The intangible nature of Twitter, Facebook and even LinkedIn is confounding even to the most seasoned financial services industry professionals.  Deep down, you know that if social media can play a pivotal role in toppling entrenched, hostile governments in a matter of a few weeks that you should be able to figure out how to use it to attract a few new clients.  Your kids and maybe even your grandkids conduct much of their lives connected to the world through an arsenal of electronic devices that they manipulate with seemingly autonomic reflexes.  They engage with an astonishing number of friends and friends of friends through a flow of exponentially emerging "apps" with names like Instagram, Pinterest, Reddit, Tumblr, Snapchat, Vine and Pheed...to name a few. And they multi-task...and do they ever multi-task.
 
Try having an uninterrupted, five minute conversation with anyone under the age of 30 and you may, if you can get over your anger, frustration and disappointment begin to understand that you are witness to the fundamental shift that is taking place in the way that people interact with one another.  Make no mistake, this is not a phase, not a fad and not a craze.  It is a true and certain paradigm shift...an irreversible change in the nature, scope and depth of our relationships.

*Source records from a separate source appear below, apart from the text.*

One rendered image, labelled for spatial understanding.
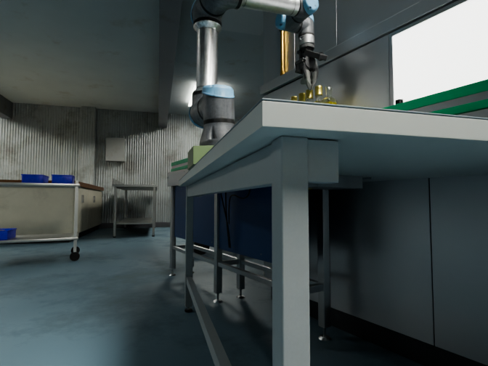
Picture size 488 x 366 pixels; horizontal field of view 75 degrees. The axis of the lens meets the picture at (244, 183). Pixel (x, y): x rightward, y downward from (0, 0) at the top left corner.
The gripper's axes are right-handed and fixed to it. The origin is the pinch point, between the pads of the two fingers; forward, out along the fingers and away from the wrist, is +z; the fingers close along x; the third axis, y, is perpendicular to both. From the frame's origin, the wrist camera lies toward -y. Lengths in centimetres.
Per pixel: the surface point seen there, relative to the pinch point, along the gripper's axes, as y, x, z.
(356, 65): -13.0, -16.1, -8.0
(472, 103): -66, -2, 26
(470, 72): -58, -18, 11
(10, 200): 462, 171, 45
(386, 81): -27.6, -16.5, 4.3
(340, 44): -3.4, -16.8, -22.3
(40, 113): 731, 151, -153
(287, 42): 40, -17, -43
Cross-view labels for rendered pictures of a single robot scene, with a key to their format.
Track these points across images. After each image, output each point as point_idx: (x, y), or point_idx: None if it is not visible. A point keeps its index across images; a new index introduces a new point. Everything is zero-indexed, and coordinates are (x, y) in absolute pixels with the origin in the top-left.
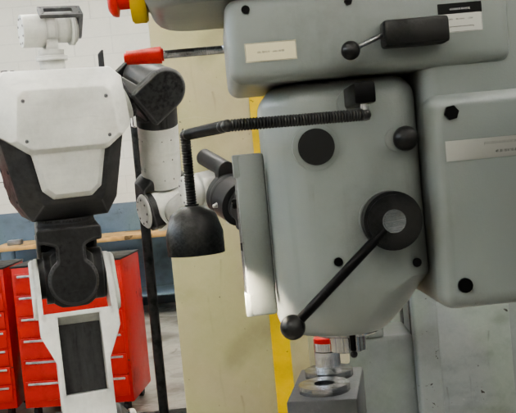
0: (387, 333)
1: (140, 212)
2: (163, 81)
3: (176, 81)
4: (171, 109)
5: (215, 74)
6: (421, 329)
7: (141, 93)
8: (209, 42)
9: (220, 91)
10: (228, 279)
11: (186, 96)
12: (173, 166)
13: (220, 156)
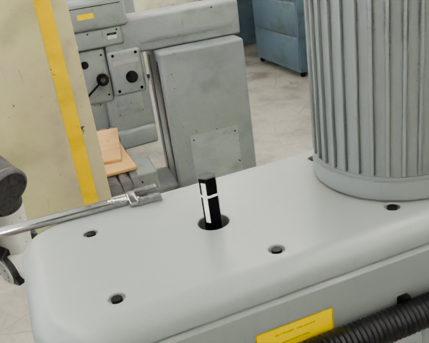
0: (161, 183)
1: (0, 271)
2: (7, 184)
3: (18, 178)
4: (17, 200)
5: (18, 55)
6: (185, 181)
7: None
8: (8, 28)
9: (25, 69)
10: (56, 211)
11: None
12: (24, 234)
13: (34, 122)

In our professional lives, the impact is huge.  We've built our most valuable relationships the old-fashioned way:  face-to-face across conference room and kitchen tables, in private offices, in coffee shops, on the golf course or the tennis court.  We've maintained those relationships through periodic, personal touch-points, many face-to-face. Most of us and many of our clients still prefer to do business this way.  But that is evolving quickly whether due to aging demographics, increasing time demands or simply, personal preferences.  And to grow or even maintain the success of our practices, we must evolve as well.
What social media has not changed are our mission and our core values:  To focus first and foremost on our clients, their needs, priorities and preferences.  Trust, confidence and integrity based on experience and reputation are still, ultimately, what clients are buying when they engage and retain you and your company.  You, in turn, earn their business every day by showing that:  1) you understand their goals and their risk tolerance; 2) you maintain your leadership as a subject matter expert; 3) you know how to navigate bureaucracy to get results; and 4) you are both proactive and highly responsive to their needs.  What clients continue to demand is that you help deliver these outcomes with accuracy, responsiveness and no surprises. 
Our current research indicates that financial services executives and street-level professionals are pursuing social media primarily for brand-building and attracting new clients.  Most socially active professionals gauge success at least in part by the volume of responses they receive from their posts.  However, these same professionals generally believe that they have achieved only a moderate level of social success.   Therefore, the state of social behavior today begs some critical questions including, how to:
 
·       Set and achieve viable social media goals
·       Demonstrate value to others in your firm
·       Gain clarity about who to follow and who to pursue as followers
·       Assure that all social media activity contributes positively to your brand
·       Deliver a continuous flow of timely, value-added and compelling messages to carefully targeted audiences
·       Achieve a time-effective balance between social media reading and posting
·       Address the challenges/obstacles posed by Compliance and/or Legal

While the business development objectives of attracting, engaging and retaining clients are clear...as they have always been, it is our approach that must be adapted.  Email, video-conferencing and social media are the key components of the delivery system for a spectrum of robust, productive and cost-effective strategies in the new way of brand-building and managing professional relationships.  In other words, the understanding, planning and use of social media are the new “user ID and password” for mastering value-added, relationship management.

The seemingly-vague and random activities of social media may, at first, seem daunting to the technologically-challenged among us.  However, the critical question is not, “How do we, as successful financial services professionals, learn and master this new set of relationship management skills?” but rather, “When? To which the unequivocal answer must be, “Now!”
 

Neil D. Wernick is the president of Rifkin-Wernick Associates, a business consulting practice engaged with some extraordinary people to achieve strategic, sustainable and positive impact through communications, brand evolution and relationship management.